GNS Ransomware

Ransomware threats are very popular in the world of cybercrime. This is because even inexperienced cyber crooks can build and distribute a file-locker with the help of a ransomware building kit. One of the most popular Ransomware families is the Dharma Ransomware family. Security analysts have identified a new data-locker, which belongs to the Dharma Ransomware family – the GNS Ransomware.

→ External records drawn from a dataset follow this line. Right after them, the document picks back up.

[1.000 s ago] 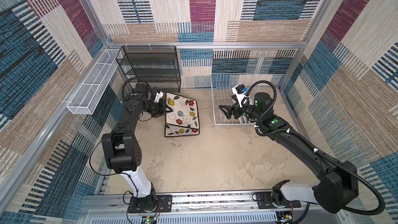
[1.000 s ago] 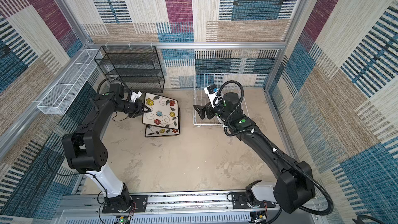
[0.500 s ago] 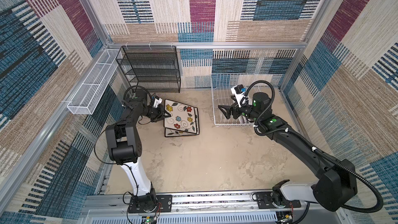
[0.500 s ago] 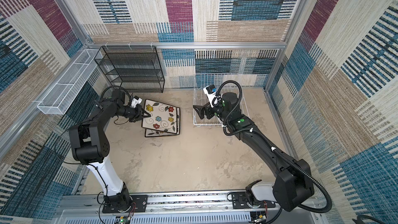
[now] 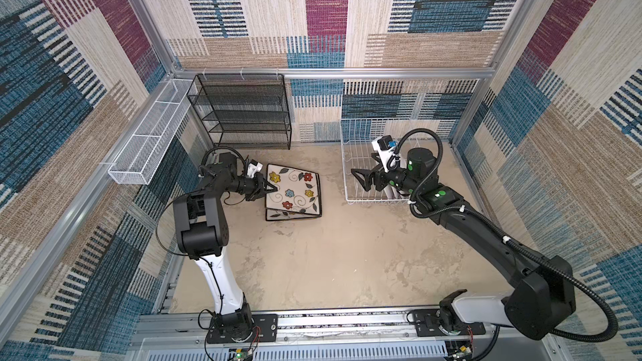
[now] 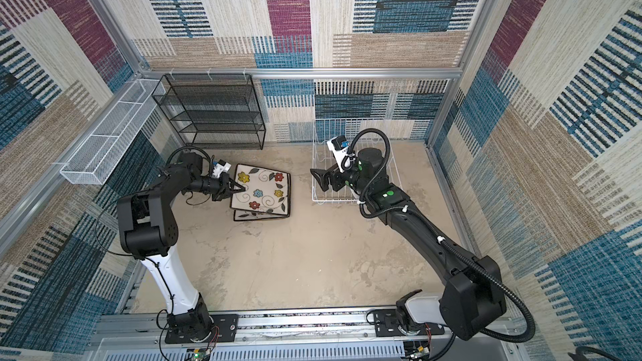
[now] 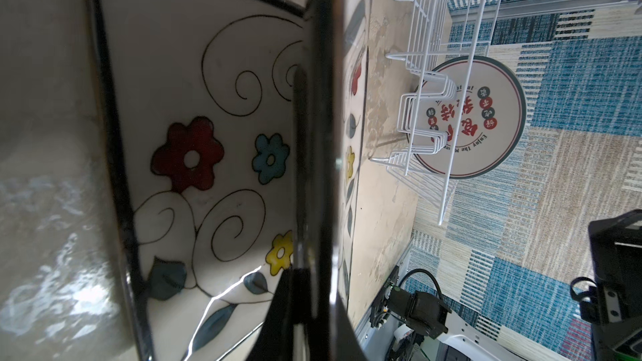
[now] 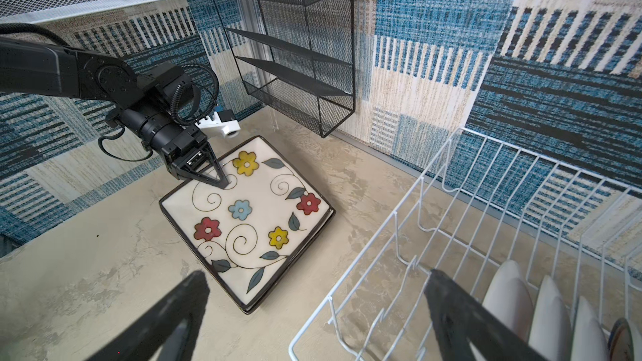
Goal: Unload the plates from the dish rack
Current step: Place the plate among the plates.
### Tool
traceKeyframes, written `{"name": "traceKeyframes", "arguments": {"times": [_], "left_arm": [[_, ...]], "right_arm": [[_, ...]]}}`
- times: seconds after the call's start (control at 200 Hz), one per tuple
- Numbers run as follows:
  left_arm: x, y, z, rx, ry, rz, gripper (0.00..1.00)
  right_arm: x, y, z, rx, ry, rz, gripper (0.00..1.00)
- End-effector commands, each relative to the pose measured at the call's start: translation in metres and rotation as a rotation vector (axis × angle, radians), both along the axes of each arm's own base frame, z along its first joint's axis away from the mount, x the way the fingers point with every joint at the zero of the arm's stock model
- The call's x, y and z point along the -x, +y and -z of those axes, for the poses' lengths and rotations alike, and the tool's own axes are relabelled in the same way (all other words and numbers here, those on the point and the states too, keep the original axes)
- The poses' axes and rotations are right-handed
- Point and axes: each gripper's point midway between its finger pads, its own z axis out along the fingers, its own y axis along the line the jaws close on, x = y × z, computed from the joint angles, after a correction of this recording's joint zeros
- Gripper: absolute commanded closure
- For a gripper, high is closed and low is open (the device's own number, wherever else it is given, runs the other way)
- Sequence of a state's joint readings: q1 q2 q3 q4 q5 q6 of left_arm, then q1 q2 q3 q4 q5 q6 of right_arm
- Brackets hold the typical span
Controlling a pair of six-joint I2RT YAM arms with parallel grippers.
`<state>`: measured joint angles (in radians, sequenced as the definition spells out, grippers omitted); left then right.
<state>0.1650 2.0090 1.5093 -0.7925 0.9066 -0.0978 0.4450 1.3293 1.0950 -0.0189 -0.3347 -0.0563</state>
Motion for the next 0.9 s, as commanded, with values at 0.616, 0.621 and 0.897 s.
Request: {"name": "traceKeyframes", "arguments": {"times": [0.616, 0.621, 0.897], "left_arm": [[0.004, 0.022, 0.049, -0.134, 0.117, -0.008, 0.92], [0.004, 0.022, 0.049, -0.134, 0.116, -0.007, 0.92], [0.006, 0.034, 0.057, -0.186, 0.144, -0.018, 0.81]], "right_arm": [[0.005, 0.008, -0.024, -0.052, -0.059, -0.054, 0.0], [0.005, 0.008, -0.024, -0.052, -0.058, -0.055, 0.0], [0.001, 0.01, -0.024, -0.059, -0.052, -0.052, 0.0]]}}
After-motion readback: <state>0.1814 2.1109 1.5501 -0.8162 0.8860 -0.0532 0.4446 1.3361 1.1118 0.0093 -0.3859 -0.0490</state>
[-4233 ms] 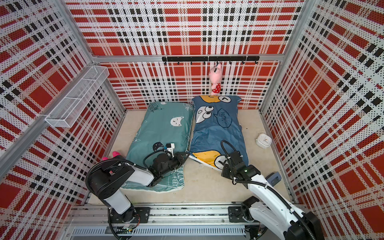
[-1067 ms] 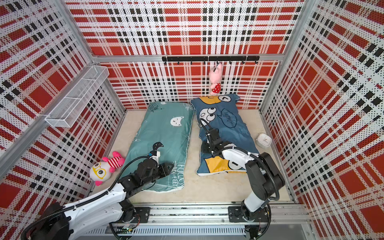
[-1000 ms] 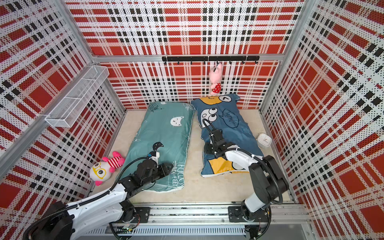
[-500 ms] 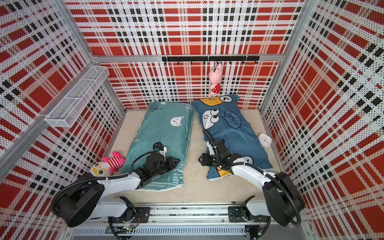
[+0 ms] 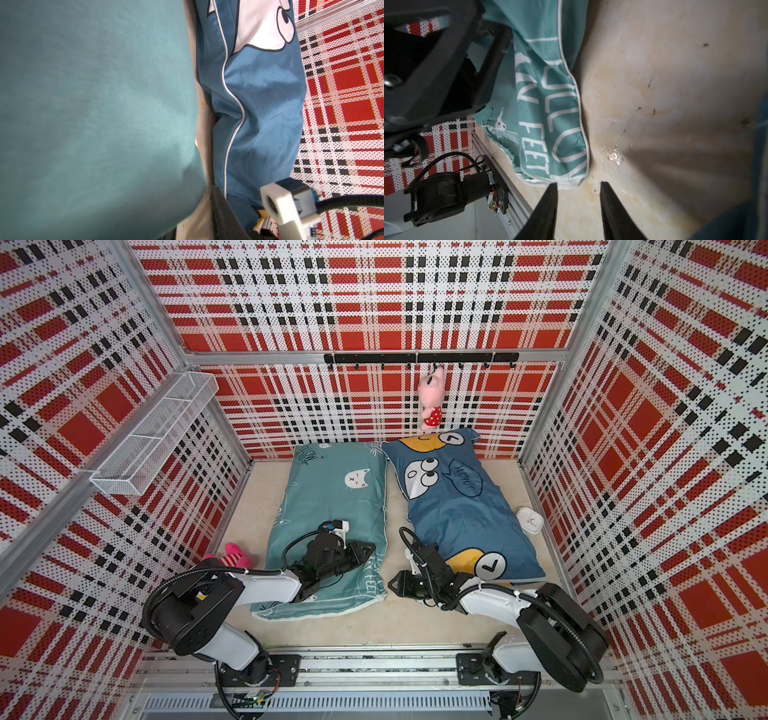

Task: Zip up pillowcases
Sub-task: Pick up the pillowcase from the center of the board.

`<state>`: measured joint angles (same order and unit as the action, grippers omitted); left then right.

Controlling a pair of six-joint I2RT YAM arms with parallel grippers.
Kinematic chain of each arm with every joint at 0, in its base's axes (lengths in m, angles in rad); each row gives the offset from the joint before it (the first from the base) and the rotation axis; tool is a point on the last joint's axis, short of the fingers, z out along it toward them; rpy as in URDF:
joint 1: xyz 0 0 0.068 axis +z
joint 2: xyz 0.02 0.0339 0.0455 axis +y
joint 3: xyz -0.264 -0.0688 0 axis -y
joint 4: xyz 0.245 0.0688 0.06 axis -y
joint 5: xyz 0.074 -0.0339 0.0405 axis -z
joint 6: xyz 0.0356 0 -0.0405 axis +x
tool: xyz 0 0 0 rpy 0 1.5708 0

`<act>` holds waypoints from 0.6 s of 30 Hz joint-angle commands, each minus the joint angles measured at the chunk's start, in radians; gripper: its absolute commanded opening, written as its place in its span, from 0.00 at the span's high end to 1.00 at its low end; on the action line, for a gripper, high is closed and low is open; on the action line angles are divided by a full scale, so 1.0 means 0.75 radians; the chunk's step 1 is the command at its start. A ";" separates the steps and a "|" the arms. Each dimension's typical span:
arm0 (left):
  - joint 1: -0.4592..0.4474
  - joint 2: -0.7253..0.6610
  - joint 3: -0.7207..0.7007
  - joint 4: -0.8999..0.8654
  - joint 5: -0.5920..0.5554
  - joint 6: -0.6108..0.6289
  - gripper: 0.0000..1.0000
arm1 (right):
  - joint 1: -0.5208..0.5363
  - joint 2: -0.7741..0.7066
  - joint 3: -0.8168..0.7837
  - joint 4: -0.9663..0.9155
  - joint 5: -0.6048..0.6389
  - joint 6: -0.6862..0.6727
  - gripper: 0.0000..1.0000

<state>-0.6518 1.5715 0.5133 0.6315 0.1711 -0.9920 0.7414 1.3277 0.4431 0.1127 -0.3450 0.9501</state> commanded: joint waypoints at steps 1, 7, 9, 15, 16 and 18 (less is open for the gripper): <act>0.002 0.017 0.011 0.089 -0.029 -0.010 0.70 | 0.030 0.003 -0.054 0.162 0.034 0.171 0.68; 0.000 0.020 -0.005 0.117 -0.035 -0.019 0.71 | 0.127 0.049 -0.072 0.261 0.099 0.303 0.72; -0.001 0.020 -0.008 0.115 -0.035 -0.015 0.71 | 0.149 0.076 -0.087 0.312 0.111 0.346 0.70; 0.011 0.032 -0.025 0.116 -0.051 -0.005 0.71 | 0.186 0.116 -0.019 0.150 0.209 0.345 0.55; 0.016 0.034 -0.028 0.115 -0.054 -0.001 0.71 | 0.191 0.121 -0.012 0.137 0.218 0.346 0.55; 0.024 0.043 -0.033 0.114 -0.060 0.003 0.71 | 0.201 0.134 0.000 0.124 0.229 0.354 0.55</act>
<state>-0.6460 1.5848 0.5072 0.6926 0.1474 -1.0050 0.8768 1.4113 0.4160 0.2359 -0.2230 1.1900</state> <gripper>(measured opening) 0.295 0.450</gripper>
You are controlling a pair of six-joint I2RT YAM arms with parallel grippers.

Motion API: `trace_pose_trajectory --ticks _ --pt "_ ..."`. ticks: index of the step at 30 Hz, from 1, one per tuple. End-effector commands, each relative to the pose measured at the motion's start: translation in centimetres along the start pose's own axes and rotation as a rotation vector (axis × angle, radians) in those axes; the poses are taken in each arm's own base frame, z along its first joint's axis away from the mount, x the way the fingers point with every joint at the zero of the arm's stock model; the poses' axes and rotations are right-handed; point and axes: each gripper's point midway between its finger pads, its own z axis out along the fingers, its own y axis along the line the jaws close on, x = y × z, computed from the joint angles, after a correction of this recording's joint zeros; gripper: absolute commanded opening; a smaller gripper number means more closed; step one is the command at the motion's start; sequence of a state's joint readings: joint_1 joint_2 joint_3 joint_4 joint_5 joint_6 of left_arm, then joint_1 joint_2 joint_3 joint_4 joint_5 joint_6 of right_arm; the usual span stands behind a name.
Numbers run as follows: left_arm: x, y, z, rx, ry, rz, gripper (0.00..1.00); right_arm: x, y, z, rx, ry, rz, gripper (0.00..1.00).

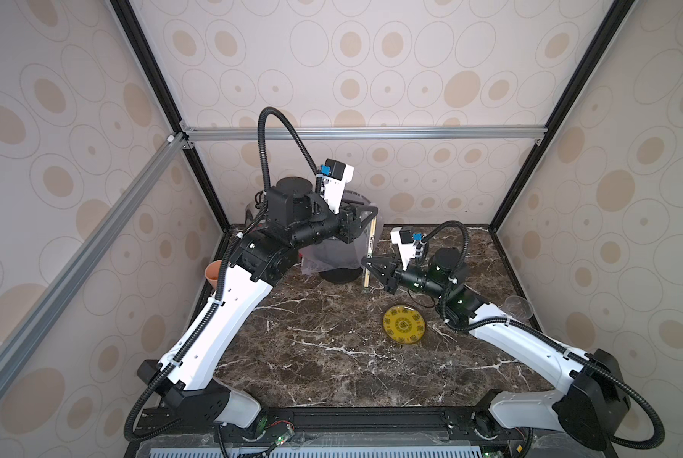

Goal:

Propagation and Encryption

Data-encrypting Trojans are usually programmed to target a very wide variety of filetypes. The GNS Ransomware is no exception. This file-locker is likely to go after .png, .jpeg, .jpg, .svg, .gif, .mp3, .aac, .mid, .midi, .wav, .mp4, .mov, .webm, .ppt, .pptx, .xls, .xlsx, .txt, .doc, .docx, .pdf, .rar, .db, .zip, and many other filetypes. More files locked means a higher chance of being paid. Once the GNS Ransomware breaches a targeted system, it will scan the data present and trigger the encryption process. The encrypted files will have changed names. This is because the GNS Ransomware appends a' .id-.[geniusid@protonmail.ch]. GNS' extension to the names of the affected files. This means that a file, which was called 'almond-eyes.svg,' will be renamed to 'almond-eyes.svg.id-.[geniusid@protonmail.ch]. GNS.' The GNS Ransomware may be spread with the help of fake social media profiles, bogus application downloads, torrent trackers, malicious advertisements, etc. Among the most popular infection vectors are spam emails. Usually, the emails in question would either contain malicious links or macro-laced files.

The Ransom Note

When the encryption process has been completed successfully, the GNS Ransomware will place a file on the user's system, which contains the message of the attackers. The file's name is 'FILES ENCRYPTED.txt,' which is typical for copies of the Dharma Ransomware. The ransom message is very short. There is no information regarding the ransom fee, but it is clear that the attackers want the user to contact them using email – ‘genuisid@protonmail.com' and ‘geniusyourid@cock.li.'

The GNS Ransomware note reads as follows:

YOUR FILES ARE ENCRYPTED
Don't worry,you can return all your files!
If you want to restore them, follow this link:email geniusid@protonmail.ch YOUR ID -
If you have not been answered via the link within 12 hours, write to us by e-mail:geniusyourid@cock.li
Attention!
Do not rename encrypted files.
Do not try to decrypt your data using third party software, it may cause permanent data loss.
Decryption of your files with the help of third parties may cause increased price (they add their fee to our) or you can become a victim of a scam.

It is best to ignore the demands of cyber crooks. You may be left empty-handed even if you pay the ransom fee. Make sure you remove the GNS Ransomware from your PC with the assistance of a genuine, up-to-date antivirus solution.